The Best Ergodic Fiction · fivebooks.com
"It has different layers. The set-up is that Kublai Khan has conquered this vast empire; an empire so large that he, sitting at the centre of it, cannot know all the many parts of it. He can’t visit them, he can’t see them, and if he goes to one part all the other parts have changed. So he sits there at the centre of his empire and Marco Polo travels around and visits the various cities and comes back and describes them to Kublai Khan. As you read it, you realise that, in fact, these cities are very narrowly described. There are short lyrical descriptions which conform to categories. There are cities of the dead, floating cities … and within these categories the cities are described in terms of one thing.
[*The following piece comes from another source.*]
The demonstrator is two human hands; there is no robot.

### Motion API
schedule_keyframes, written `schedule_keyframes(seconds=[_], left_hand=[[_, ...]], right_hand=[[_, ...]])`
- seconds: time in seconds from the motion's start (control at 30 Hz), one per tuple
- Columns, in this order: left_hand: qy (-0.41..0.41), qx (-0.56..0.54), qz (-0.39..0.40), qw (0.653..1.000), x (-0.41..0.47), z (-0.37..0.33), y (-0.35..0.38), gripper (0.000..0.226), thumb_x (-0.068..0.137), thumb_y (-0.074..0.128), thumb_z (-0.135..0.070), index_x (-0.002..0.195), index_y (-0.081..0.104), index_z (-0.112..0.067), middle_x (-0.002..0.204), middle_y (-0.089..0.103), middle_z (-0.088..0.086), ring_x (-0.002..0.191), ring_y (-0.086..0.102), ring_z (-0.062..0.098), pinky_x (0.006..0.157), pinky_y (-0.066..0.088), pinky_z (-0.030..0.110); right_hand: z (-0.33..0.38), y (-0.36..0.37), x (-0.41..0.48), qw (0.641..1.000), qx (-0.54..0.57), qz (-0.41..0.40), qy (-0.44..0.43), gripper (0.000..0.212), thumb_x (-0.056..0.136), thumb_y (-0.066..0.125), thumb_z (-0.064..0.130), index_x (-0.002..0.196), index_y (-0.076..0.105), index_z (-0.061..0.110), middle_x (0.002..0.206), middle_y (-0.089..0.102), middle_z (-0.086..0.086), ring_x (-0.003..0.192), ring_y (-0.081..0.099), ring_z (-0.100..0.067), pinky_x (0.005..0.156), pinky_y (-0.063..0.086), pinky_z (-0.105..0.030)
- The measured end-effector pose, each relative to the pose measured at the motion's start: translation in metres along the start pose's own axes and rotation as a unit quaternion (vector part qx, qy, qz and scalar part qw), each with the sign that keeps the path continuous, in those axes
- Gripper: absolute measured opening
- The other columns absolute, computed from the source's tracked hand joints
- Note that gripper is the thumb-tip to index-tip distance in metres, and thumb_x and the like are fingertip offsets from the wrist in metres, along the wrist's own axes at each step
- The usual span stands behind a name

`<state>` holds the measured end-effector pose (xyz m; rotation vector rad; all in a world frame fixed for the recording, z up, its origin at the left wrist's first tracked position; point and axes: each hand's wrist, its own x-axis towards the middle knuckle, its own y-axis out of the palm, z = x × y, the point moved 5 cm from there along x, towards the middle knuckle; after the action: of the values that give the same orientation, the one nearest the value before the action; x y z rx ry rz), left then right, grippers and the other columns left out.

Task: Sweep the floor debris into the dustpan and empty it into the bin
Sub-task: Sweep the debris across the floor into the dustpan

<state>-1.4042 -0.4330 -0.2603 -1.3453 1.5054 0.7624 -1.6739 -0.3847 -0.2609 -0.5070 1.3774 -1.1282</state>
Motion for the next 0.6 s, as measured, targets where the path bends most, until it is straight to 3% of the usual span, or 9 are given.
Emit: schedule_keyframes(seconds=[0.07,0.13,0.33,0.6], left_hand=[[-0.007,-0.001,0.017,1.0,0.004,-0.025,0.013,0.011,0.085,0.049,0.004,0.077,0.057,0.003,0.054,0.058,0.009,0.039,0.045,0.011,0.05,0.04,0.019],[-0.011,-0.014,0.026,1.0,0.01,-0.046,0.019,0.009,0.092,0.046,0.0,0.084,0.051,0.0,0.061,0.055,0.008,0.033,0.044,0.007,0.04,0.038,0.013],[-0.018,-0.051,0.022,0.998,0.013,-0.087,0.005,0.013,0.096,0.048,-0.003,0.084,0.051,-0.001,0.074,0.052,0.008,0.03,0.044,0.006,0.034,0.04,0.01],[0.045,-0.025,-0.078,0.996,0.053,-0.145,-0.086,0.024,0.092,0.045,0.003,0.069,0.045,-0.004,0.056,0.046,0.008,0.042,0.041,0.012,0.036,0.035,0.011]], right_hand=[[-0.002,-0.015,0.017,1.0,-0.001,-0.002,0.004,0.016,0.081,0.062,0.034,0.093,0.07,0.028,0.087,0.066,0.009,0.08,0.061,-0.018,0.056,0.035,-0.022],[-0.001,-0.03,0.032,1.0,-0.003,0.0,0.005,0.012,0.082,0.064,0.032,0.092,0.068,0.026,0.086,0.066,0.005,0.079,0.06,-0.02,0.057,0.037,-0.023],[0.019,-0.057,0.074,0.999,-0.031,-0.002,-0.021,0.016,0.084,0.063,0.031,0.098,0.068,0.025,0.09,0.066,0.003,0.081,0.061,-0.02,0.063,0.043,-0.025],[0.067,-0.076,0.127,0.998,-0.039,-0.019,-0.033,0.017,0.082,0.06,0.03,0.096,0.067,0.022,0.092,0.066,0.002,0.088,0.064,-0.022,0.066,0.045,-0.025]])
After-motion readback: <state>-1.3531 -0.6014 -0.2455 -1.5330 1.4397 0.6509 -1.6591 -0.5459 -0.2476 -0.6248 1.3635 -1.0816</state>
So one of the cities of the dead is actually underground, a grave city. Another one is a city composed entirely of plumbing. One of them is a city in two parts – one part is the law courts, the ministries, the mayor’s office; the other is the circus, the fairground, the amusement park. And every year the permanent part of the city stays the same and the temporary part moves along. So once a year the mayor’s office and the law courts are dismantled and moved to another city… Then you realise that on another level Marco Polo is simply describing his own city, Venice, the only city he really knows. He is describing different aspects of the same generic, universal city, a city for all times and all places, as if they were many different cities. And then there’s a third level, and on this level things get literal again, which is relevant to what we’re talking about. Because what Calvino is saying is, that in order to control an empire what you need are two, completely contradictory, mutually cancelling qualities. What it requires of you is the ability to imagine, to fantasise – but also to know the real facts of what is going on. You can’t get by with the facts alone, because you cannot possibly know them all, and so you need great imaginative power, but neither can you get by with imagination alone, because you must know what people are actually thinking. All empires are doomed to fail for this reason. Their rulers are either overwhelmed in detail or betrayed by the failure of their imagination."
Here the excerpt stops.